PS Because I go to bed late (10.30-12.00) I have no trouble in sleeping
Up at 6.30 to make the porridge. I have been known to drop off on the couch for an hour and miss the news. My friends sent me a birthday card saying that I was the only person they knew who could watch TV with my eyes closed. Hmmmm!
PPS Then Huia you must be........dare I say it....a girl!

Huia

Huia Report 5 Jun 2010 20:55

Yes, Bob, I am a girl and a rather old one at that. Best wishes with choosing a home. At least the charge nurse at Middlemore recommended a couple of places, with one getting extra special mention. Son and I went to look at it and didnt even bother to look at the other. The carers are so wonderful. The only problem is that there is a minor outbreak of scabies or something similar, but they are treating everybody for it, including the staff. I have to treat myself. Not much fun smelling of malathion, even if it is (allegedly) perfumed. It is not easy to apply it all over (except the face) but I had a sponge on a stick and was able to use that to do my back. And then there is the heap of washing to do the next day. Not the best of weather for that.

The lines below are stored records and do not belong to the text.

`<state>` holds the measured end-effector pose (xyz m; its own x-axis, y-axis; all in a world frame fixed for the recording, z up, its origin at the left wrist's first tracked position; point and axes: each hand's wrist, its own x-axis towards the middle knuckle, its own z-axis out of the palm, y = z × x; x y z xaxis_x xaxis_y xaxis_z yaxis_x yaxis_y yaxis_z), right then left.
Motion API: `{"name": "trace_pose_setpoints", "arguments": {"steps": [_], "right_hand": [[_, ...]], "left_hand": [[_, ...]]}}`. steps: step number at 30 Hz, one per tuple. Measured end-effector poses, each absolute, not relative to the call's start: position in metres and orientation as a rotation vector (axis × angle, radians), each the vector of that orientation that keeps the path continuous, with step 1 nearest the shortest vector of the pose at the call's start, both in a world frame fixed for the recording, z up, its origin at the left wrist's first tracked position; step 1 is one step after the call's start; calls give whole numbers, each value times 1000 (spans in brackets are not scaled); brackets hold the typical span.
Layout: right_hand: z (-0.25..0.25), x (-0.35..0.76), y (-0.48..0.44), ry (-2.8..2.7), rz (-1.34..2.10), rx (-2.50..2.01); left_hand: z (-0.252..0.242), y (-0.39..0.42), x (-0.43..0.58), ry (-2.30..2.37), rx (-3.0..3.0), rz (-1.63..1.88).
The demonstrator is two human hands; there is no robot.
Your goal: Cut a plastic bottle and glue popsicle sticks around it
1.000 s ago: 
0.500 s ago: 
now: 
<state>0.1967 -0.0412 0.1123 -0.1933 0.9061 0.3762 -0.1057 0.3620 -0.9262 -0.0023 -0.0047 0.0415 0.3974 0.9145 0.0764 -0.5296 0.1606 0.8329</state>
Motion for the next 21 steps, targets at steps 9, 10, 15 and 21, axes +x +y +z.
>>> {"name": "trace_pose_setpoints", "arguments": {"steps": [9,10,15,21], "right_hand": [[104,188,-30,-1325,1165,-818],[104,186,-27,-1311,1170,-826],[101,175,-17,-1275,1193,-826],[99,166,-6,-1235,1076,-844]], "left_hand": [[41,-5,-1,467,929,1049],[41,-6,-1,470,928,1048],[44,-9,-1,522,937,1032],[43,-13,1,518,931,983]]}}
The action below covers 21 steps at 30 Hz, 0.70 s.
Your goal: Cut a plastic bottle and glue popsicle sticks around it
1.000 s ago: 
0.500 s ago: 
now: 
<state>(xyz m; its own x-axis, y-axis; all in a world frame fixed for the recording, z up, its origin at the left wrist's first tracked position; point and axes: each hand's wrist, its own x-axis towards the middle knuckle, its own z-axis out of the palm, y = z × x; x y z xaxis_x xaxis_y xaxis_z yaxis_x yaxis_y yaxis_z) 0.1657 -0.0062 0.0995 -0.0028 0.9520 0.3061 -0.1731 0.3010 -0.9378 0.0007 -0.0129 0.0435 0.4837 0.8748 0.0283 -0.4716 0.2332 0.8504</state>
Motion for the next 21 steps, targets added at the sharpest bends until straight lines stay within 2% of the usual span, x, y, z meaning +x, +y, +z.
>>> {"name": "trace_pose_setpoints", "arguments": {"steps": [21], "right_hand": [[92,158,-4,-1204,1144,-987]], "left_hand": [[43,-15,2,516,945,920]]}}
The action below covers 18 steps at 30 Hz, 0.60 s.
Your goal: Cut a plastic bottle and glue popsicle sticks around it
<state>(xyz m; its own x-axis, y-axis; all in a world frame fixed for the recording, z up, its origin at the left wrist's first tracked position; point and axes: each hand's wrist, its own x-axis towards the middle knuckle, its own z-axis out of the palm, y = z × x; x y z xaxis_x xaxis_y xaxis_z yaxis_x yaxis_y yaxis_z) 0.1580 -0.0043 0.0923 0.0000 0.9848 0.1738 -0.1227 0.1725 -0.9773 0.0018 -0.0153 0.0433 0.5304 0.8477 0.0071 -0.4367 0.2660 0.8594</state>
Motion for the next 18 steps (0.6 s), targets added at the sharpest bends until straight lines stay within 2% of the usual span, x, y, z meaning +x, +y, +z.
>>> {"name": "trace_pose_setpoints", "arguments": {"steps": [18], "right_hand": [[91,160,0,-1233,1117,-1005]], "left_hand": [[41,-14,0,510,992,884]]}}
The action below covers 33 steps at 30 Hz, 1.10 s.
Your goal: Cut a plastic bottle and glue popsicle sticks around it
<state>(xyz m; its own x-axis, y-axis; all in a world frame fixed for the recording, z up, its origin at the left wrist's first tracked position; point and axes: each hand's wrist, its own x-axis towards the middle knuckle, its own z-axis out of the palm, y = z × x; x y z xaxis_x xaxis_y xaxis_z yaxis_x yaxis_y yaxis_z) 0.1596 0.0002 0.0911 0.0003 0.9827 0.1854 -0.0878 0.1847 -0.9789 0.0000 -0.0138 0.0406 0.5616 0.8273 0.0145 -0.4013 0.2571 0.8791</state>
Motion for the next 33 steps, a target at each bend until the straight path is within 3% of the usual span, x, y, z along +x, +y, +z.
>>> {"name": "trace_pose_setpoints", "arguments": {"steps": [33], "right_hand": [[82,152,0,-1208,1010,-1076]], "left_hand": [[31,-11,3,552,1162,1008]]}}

I was going to visit Phil today and take a clearfile folder in which I had put some photos for him to look at, but I think the visit will have to wait. I dont fancy driving in traffic in this nasty wet and windy weather.

Huia.

Bob85

Bob85 Report 6 Jun 2010 21:00

Hi All

I shared a sadness with a fair amount of detail on 13 march and then felt I had to edit it severely. However we went to the 80th Birthday and had a wondeful time. I am sharing the message we left with our book gift.

R......’s 80th Birthday

R..... has many roles!

A woman, a good friend, a mother, a grandmother, a widow of my best friend, names just a few. One description that has probably never been allocated to her is ”a card”. One of the endearing qualities of R...... before and after marriage was the fun and uproarious laughter when she was with her sisters and cousins and at all family gatherings. The coming together and displaying such warmth and vibrancy is a real gift that is shared without measure with others.

Thank your R...... for sharing that same joy with us so many times.

When I thought about the word “card”, a second word immediately sprang to mind that of “tricks”. We boys learned “500” at the farm at K......, during holidays with our Grandma. We learned there were Spades, Clubs, Diamonds, Hearts and No Trumps and depending on the hand that was dealt you could go for anything from “six” to “ten”. There is no similarity between what is dealt at the card table and what we get given in life. In life we do have the opportunity to make some of our own choices. In others, like the dealt hand, we have none. The similarity that I suggest may be in the way we play that poor hand that we have been given. We cherish all the special times when we had good hands and possibly with a good partner and the joker we may have had “Ten No Trumps” occasionally. In a family situation where love is the focus we continue playing for the joy of being alive and loved until we reach that point when we leave them and then learn the whole point of our existence.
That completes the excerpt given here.